_ABOUT THIS TASK_
Everything from the first line of the data below through the line that contains "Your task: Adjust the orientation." should be written out exactly, please, and nothing more; the pictures stay out.

_RECORDED DATA_
┌────────

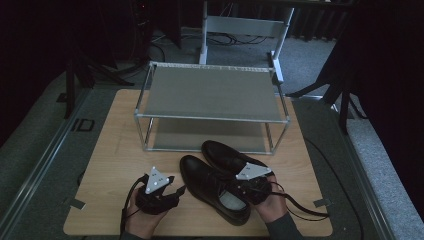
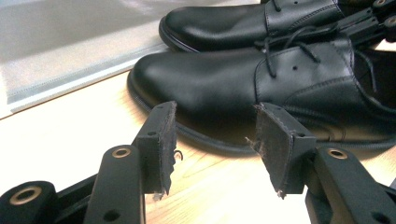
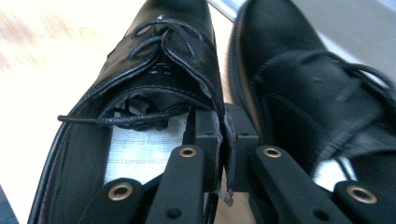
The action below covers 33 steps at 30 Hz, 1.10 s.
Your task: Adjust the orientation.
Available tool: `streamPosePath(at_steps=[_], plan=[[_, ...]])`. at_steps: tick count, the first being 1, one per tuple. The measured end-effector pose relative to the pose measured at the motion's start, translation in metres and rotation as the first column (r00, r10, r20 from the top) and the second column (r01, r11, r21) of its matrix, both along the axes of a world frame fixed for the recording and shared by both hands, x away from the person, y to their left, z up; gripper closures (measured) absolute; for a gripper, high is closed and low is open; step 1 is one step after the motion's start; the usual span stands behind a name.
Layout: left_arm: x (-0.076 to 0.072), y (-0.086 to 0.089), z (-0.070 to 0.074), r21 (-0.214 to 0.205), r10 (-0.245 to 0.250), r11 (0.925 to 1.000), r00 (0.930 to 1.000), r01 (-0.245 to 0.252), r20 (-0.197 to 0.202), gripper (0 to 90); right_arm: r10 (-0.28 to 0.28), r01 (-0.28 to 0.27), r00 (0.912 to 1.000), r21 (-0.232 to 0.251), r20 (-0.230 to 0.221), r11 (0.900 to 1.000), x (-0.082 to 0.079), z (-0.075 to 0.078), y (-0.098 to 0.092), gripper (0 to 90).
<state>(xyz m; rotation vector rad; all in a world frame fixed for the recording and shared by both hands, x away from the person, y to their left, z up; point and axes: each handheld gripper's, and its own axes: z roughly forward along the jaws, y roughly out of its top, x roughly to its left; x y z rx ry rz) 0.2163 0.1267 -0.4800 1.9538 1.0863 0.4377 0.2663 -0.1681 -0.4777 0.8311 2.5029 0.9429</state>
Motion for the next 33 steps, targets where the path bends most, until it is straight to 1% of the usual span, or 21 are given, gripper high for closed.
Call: streamPosePath(at_steps=[4,8,9,10,11,12,14,15,17,18,20,21,24,25,26,27,28,30,31,32,33], plan=[[0.0,0.0,-0.001,0.002,0.001,1.0,1.0,-0.001,-0.002,49.3,-0.006,0.006,1.0,-0.005,0.001,1.0,0.004,0.001,-0.01,85.4],[0.0,0.0,-0.001,-0.001,0.001,1.0,1.0,-0.001,-0.002,49.3,0.002,-0.002,1.0,-0.012,-0.001,0.9999,0.006,0.0,-0.012,85.1],[0.0,0.0,-0.001,0.002,0.0,1.0,1.0,0.0,-0.002,49.4,0.008,-0.008,0.9999,-0.012,-0.009,0.9999,0.006,0.0,-0.013,78.0],[0.0,0.0,-0.001,0.002,-0.001,1.0,1.0,0.001,-0.003,49.4,0.008,-0.008,0.9999,-0.012,-0.009,0.9999,0.006,0.0,-0.013,78.0],[0.0,0.0,0.0,0.001,-0.001,1.0,1.0,0.001,-0.003,49.3,0.012,-0.012,0.9999,-0.006,-0.009,0.9999,0.005,0.002,-0.015,72.1],[0.0,0.0,-0.001,0.001,0.0,1.0,1.0,0.0,-0.003,49.3,0.015,-0.015,0.9998,0.017,-0.011,0.9997,0.004,0.009,-0.022,66.8],[0.0,0.0,-0.001,0.0,0.0,1.0,1.0,0.0,-0.004,49.3,0.01,-0.01,0.9999,0.031,-0.005,0.9995,0.004,0.013,-0.028,65.2],[0.001,0.0,-0.001,0.0,0.0,1.0,1.0,0.0,-0.005,49.3,-0.014,0.014,0.9999,0.07,-0.001,0.9974,0.004,0.019,-0.039,60.6],[0.001,-0.002,-0.001,0.0,-0.004,1.0,1.0,0.004,-0.007,49.3,-0.051,0.052,0.9986,0.107,-0.013,0.9928,0.005,0.021,-0.049,53.6],[0.001,-0.002,-0.001,0.0,-0.004,1.0,1.0,0.004,-0.007,49.3,-0.051,0.052,0.9986,0.107,-0.013,0.9928,0.005,0.021,-0.049,53.6],[0.001,-0.002,-0.001,0.003,-0.006,1.0,1.0,0.006,-0.007,49.3,-0.091,0.096,0.9948,0.132,-0.046,0.9866,0.005,0.02,-0.057,48.4],[0.001,-0.003,-0.002,0.003,-0.007,1.0,1.0,0.007,-0.007,49.3,-0.096,0.102,0.9941,0.134,-0.051,0.9857,0.004,0.019,-0.058,46.7],[0.001,-0.003,-0.002,0.005,-0.007,1.0,0.9999,0.007,-0.008,49.3,-0.099,0.105,0.9937,0.132,-0.052,0.9856,0.0,0.016,-0.058,46.7],[0.001,-0.004,-0.002,0.006,-0.008,0.9999,0.9999,0.008,-0.011,49.3,-0.082,0.087,0.9958,0.137,-0.041,0.9868,-0.006,0.014,-0.054,50.6],[0.001,-0.004,-0.002,0.007,-0.009,0.9999,0.9999,0.009,-0.011,49.3,-0.082,0.087,0.9958,0.137,-0.041,0.9868,-0.006,0.014,-0.054,50.6],[0.001,-0.004,-0.003,0.006,-0.009,0.9999,0.9999,0.009,-0.011,49.3,-0.046,0.053,0.9976,0.132,-0.052,0.9899,-0.012,0.013,-0.049,60.6],[0.001,-0.004,-0.003,0.005,-0.01,0.9999,0.9999,0.01,-0.011,49.3,-0.046,0.053,0.9976,0.132,-0.052,0.9899,-0.012,0.013,-0.049,60.6],[0.001,-0.004,-0.003,0.004,-0.01,0.9999,0.9999,0.01,-0.011,49.3,-0.034,0.039,0.9975,0.096,-0.062,0.9946,-0.016,0.009,-0.042,62.7],[0.001,-0.004,-0.002,0.004,-0.011,0.9999,0.9999,0.011,-0.01,49.3,-0.037,0.041,0.9969,0.048,-0.07,0.998,-0.015,0.005,-0.037,66.8],[0.001,-0.004,-0.002,0.003,-0.01,0.9999,0.9999,0.01,-0.009,49.3,-0.037,0.041,0.9969,0.048,-0.07,0.998,-0.015,0.005,-0.037,66.8],[0.001,-0.004,-0.002,0.002,-0.008,1.0,0.9999,0.008,-0.007,49.3,-0.042,0.044,0.9949,0.023,-0.092,0.9987,-0.011,0.0,-0.035,76.5]])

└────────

_RESULT FOR THIS EXERCISE_
The action below covers 33 steps at 30 Hz, 1.10 s.
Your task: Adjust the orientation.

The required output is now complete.